TO DO: Set out exactly, line by line, the stretch of data below that begins at the line containing "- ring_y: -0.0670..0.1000" and ends at the line containing "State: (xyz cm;", with both ends kept.

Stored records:

*** Block opens ***

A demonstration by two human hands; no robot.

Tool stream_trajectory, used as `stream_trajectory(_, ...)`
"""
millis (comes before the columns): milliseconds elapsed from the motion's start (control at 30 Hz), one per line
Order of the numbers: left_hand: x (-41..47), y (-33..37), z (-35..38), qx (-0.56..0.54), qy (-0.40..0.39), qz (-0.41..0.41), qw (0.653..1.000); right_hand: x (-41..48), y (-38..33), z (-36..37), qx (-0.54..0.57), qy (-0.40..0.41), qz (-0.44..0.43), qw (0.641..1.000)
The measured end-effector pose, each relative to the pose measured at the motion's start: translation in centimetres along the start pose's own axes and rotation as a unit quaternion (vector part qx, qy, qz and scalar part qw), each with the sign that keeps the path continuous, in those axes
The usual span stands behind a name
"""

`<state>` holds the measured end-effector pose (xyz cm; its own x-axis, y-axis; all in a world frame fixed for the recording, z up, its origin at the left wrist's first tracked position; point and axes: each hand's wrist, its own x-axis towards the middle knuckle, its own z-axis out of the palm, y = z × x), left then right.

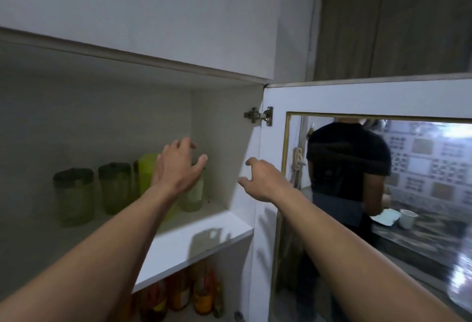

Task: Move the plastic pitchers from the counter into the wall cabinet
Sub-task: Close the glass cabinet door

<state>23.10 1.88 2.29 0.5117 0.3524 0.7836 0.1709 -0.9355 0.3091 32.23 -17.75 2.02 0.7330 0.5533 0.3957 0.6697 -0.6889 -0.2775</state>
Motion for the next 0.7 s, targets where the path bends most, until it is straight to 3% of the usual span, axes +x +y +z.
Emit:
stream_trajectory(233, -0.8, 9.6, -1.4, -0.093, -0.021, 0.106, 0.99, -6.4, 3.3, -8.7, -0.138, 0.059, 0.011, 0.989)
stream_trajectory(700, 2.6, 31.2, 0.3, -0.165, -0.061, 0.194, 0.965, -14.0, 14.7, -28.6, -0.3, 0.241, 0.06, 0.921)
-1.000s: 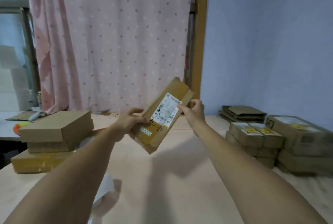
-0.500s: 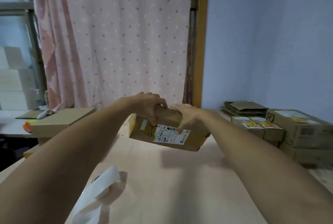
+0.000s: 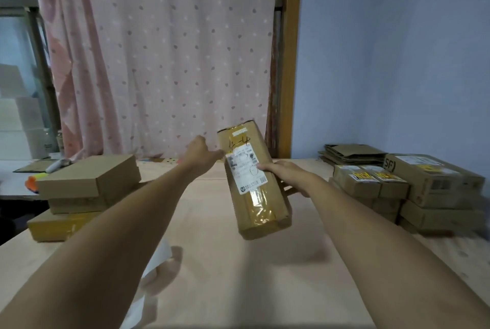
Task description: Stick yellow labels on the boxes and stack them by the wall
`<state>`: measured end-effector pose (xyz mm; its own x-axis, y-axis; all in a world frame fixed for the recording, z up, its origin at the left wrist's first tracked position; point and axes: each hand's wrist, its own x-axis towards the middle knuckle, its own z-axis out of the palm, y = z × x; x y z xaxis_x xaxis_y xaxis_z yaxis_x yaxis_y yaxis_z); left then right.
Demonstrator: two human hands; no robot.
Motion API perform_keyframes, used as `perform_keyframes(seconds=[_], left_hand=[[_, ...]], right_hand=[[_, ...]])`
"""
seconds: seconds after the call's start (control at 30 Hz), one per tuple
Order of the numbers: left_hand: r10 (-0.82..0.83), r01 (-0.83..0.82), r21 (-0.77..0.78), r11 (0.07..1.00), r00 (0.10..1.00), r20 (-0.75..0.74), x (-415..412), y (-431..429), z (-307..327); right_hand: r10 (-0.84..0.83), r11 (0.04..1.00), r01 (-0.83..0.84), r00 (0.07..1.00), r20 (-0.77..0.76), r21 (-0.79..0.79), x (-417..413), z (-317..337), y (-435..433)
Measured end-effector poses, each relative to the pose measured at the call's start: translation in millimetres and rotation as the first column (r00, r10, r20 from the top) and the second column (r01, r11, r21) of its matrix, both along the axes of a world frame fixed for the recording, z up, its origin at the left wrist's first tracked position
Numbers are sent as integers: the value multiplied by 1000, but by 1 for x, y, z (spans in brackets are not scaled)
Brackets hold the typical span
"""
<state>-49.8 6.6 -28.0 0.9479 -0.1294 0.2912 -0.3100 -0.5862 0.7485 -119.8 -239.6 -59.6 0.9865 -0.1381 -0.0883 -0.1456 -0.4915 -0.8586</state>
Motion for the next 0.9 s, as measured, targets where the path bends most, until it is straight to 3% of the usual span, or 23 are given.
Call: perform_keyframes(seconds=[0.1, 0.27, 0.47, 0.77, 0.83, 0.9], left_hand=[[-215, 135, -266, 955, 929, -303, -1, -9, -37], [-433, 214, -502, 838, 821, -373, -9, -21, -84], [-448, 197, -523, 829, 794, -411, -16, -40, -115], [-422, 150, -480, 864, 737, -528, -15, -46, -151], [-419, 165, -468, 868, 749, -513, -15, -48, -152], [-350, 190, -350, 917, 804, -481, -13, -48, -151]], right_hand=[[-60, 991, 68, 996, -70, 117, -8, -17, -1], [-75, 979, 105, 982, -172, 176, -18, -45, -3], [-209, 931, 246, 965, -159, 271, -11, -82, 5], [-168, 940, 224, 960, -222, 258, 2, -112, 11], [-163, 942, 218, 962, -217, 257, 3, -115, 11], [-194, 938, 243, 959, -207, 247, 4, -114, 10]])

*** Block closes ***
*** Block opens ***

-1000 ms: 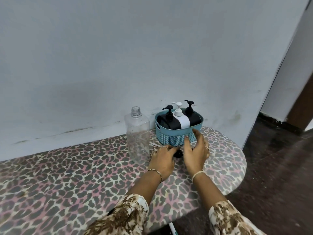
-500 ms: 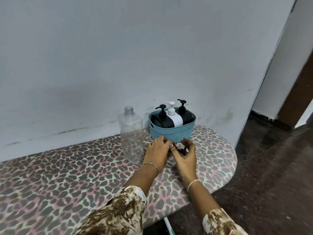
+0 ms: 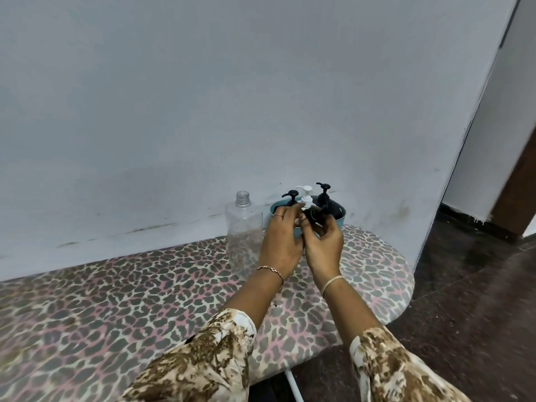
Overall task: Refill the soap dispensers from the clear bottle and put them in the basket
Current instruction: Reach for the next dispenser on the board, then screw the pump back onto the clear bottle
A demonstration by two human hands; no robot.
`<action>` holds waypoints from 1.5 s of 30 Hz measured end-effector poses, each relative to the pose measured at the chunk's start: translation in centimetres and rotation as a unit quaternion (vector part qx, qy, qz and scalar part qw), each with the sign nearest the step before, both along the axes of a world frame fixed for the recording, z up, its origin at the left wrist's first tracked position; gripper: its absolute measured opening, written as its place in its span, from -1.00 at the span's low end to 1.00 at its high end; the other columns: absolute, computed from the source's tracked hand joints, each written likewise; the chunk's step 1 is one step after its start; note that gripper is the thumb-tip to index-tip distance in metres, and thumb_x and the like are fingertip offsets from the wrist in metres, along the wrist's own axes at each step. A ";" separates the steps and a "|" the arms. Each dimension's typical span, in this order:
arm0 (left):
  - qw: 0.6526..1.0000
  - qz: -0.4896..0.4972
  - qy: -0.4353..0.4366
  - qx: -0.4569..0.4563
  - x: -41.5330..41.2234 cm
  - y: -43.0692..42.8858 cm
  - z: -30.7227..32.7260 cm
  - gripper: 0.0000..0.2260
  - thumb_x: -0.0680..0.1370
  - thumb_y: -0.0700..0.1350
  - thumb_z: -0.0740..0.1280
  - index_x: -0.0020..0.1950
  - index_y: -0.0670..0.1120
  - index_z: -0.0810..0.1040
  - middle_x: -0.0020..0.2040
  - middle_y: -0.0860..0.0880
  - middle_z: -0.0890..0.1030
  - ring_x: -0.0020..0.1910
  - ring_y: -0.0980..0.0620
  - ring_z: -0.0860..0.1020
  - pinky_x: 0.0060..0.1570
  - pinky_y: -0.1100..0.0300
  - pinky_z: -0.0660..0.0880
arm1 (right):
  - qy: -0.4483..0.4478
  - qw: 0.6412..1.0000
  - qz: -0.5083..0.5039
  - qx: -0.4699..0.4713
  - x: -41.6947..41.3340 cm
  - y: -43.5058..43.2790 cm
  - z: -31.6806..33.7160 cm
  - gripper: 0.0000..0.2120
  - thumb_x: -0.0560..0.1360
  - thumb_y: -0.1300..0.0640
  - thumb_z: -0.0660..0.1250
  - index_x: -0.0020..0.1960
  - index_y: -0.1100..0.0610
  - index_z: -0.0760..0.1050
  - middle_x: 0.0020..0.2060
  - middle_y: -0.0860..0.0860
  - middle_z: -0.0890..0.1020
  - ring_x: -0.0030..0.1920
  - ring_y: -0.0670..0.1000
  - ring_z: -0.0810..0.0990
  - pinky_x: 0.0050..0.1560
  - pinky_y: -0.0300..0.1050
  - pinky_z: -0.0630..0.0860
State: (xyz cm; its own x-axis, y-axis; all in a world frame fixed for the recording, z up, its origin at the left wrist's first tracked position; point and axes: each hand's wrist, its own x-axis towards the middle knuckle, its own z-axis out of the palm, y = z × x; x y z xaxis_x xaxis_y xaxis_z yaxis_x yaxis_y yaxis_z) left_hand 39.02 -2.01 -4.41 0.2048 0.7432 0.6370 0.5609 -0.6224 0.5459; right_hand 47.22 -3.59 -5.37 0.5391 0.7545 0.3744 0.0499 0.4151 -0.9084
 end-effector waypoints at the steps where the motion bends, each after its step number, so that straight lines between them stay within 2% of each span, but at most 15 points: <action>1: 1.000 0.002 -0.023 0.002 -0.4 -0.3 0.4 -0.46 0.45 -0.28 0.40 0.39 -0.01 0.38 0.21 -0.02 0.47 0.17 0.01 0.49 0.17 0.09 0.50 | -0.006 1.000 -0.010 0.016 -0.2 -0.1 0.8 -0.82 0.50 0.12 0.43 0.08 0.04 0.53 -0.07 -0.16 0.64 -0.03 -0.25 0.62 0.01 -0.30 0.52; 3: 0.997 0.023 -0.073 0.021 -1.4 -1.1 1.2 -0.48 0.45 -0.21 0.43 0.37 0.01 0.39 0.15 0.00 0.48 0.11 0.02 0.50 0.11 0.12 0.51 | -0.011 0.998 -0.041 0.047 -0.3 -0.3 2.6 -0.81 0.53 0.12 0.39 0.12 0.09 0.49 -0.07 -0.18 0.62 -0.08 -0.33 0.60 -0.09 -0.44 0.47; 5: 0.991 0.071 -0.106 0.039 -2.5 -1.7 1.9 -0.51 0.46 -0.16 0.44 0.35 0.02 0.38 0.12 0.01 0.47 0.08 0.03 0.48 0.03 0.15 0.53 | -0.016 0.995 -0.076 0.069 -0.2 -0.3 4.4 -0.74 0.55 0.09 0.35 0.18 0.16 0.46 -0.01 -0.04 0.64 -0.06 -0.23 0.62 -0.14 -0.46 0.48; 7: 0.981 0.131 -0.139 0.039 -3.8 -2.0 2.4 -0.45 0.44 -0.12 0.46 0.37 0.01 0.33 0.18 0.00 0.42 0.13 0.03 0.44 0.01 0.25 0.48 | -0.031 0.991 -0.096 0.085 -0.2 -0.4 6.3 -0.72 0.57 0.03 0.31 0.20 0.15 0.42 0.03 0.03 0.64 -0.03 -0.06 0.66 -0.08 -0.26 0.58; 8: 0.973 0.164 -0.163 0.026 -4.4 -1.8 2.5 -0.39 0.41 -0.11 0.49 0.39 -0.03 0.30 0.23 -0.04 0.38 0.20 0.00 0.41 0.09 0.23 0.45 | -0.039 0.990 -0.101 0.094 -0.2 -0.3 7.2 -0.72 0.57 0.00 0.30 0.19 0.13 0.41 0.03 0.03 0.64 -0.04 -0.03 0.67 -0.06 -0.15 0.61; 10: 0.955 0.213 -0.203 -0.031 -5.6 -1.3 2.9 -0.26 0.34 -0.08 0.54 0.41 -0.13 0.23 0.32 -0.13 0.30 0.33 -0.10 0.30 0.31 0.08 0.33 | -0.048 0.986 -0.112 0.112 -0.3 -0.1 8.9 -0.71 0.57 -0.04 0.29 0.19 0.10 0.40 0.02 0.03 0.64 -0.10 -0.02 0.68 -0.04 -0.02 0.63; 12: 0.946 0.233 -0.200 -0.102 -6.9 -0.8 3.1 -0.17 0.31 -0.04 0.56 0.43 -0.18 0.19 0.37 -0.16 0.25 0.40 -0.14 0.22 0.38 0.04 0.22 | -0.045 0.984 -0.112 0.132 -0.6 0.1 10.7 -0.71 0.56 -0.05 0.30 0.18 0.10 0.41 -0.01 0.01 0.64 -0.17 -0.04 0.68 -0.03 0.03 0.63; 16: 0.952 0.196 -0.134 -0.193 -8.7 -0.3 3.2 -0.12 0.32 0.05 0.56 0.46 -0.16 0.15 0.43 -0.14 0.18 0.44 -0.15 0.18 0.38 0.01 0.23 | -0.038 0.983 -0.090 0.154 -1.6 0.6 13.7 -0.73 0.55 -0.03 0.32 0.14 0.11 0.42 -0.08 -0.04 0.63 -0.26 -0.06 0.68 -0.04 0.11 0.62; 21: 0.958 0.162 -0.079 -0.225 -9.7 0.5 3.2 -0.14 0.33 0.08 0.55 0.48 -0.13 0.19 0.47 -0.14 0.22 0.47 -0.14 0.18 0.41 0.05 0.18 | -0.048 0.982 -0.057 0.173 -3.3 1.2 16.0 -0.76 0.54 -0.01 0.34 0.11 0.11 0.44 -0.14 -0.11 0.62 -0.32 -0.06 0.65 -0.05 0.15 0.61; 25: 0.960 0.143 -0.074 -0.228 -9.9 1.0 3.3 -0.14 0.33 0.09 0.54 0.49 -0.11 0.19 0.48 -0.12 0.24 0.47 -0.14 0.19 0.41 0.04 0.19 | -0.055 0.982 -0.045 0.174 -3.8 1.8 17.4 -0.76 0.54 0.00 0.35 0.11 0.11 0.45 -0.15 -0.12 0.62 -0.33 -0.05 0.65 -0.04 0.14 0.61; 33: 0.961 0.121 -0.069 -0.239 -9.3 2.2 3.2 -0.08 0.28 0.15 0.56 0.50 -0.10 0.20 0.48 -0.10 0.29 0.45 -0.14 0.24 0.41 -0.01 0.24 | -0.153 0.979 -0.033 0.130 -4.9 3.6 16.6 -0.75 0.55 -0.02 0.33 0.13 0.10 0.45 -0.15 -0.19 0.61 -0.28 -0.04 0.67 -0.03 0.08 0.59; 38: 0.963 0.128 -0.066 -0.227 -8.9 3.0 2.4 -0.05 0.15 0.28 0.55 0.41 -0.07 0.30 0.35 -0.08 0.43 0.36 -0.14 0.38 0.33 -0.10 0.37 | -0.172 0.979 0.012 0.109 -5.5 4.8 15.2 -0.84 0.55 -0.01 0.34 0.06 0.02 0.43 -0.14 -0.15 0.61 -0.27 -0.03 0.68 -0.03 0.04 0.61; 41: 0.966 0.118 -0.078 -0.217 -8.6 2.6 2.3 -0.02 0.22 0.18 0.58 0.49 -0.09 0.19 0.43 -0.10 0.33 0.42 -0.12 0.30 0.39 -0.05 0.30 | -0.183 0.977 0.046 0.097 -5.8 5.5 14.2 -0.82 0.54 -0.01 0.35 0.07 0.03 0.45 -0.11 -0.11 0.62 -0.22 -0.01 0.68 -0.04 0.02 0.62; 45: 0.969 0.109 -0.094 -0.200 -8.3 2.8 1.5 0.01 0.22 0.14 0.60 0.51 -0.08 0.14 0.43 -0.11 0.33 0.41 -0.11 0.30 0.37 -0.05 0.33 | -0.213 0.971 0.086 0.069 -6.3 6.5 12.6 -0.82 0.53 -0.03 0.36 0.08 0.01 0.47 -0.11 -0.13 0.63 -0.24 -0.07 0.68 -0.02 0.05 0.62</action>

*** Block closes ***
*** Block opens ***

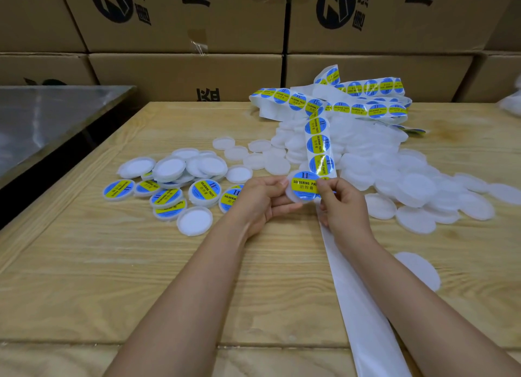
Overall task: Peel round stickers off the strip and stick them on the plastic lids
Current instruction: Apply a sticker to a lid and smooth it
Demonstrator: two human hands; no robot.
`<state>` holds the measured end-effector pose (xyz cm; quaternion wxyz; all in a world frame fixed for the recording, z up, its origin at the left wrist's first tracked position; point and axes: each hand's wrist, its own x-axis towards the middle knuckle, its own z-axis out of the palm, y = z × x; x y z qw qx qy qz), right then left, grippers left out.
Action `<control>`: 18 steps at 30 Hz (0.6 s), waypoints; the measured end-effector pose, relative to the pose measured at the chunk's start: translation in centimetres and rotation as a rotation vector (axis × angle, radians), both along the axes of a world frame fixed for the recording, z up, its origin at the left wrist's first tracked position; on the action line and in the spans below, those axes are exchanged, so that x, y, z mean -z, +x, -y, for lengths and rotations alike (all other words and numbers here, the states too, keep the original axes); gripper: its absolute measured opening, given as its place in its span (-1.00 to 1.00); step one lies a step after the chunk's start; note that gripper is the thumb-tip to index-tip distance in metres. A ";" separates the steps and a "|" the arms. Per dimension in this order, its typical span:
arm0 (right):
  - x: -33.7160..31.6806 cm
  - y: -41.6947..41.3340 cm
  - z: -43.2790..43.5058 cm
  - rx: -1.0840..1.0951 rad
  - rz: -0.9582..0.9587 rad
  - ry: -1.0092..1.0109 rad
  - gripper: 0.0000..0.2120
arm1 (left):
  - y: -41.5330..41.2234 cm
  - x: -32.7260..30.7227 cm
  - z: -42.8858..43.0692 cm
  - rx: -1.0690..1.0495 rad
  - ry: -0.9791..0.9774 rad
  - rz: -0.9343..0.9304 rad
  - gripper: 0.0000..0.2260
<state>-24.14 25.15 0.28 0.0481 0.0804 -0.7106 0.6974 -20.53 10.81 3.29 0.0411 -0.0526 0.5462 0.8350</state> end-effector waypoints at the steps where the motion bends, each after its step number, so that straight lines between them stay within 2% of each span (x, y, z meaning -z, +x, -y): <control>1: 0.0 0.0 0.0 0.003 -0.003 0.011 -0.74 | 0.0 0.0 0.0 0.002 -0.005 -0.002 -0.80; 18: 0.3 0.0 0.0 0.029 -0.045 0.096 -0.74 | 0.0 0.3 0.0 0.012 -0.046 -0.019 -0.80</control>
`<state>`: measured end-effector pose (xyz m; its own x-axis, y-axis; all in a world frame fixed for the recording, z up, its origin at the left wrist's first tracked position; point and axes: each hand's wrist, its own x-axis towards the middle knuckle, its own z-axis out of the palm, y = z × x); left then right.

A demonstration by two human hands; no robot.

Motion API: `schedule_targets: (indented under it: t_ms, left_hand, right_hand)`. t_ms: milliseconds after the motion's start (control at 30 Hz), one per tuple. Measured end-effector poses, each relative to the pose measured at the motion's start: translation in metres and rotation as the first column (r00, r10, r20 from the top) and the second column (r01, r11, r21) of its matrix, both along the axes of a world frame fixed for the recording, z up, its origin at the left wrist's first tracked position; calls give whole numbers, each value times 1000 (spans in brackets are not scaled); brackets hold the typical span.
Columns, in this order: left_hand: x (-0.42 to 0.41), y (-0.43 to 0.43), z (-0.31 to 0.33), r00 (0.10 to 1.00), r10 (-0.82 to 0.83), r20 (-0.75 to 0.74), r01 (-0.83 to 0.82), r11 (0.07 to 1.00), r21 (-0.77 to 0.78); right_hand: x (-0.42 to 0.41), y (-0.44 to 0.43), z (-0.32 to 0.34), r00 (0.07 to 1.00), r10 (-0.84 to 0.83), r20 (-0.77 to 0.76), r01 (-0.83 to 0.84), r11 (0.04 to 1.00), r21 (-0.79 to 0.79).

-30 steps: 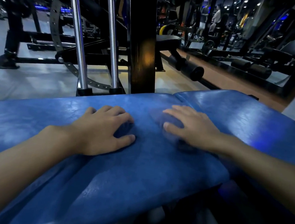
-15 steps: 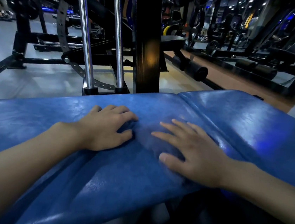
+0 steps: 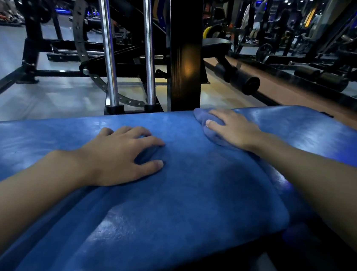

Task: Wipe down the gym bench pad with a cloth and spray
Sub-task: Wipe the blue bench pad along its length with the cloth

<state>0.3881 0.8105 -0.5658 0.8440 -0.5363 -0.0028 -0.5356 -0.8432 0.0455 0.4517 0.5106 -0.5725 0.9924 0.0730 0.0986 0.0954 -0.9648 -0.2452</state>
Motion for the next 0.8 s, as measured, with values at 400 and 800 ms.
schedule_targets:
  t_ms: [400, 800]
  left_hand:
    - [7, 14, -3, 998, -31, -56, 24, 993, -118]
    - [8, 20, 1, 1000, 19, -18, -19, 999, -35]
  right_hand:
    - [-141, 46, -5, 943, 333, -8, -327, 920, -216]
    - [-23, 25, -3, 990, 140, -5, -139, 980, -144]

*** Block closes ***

OUTPUT OF THE EXERCISE:
  - ring_y: -0.0670..0.1000
  - ring_z: -0.0810..0.0990
  - pinky_x: 0.0050..0.1560
  - pinky_y: -0.0300..0.1050
  - pinky_z: -0.0630..0.0860
State: (xyz cm; its own x-axis, y-axis; all in a world frame fixed for the recording, z up, its origin at the left wrist's first tracked position; point and axes: each hand's wrist, its own x-axis towards the middle knuckle, its own z-axis out of the palm, y = z × x; x y z xaxis_x xaxis_y xaxis_z yaxis_x yaxis_y yaxis_z) left_hand 39.02 -2.01 -4.41 0.2048 0.7432 0.6370 0.5609 -0.6224 0.5459; right_hand 47.22 -3.59 -5.37 0.5391 0.7545 0.3744 0.0499 0.4151 -0.9084

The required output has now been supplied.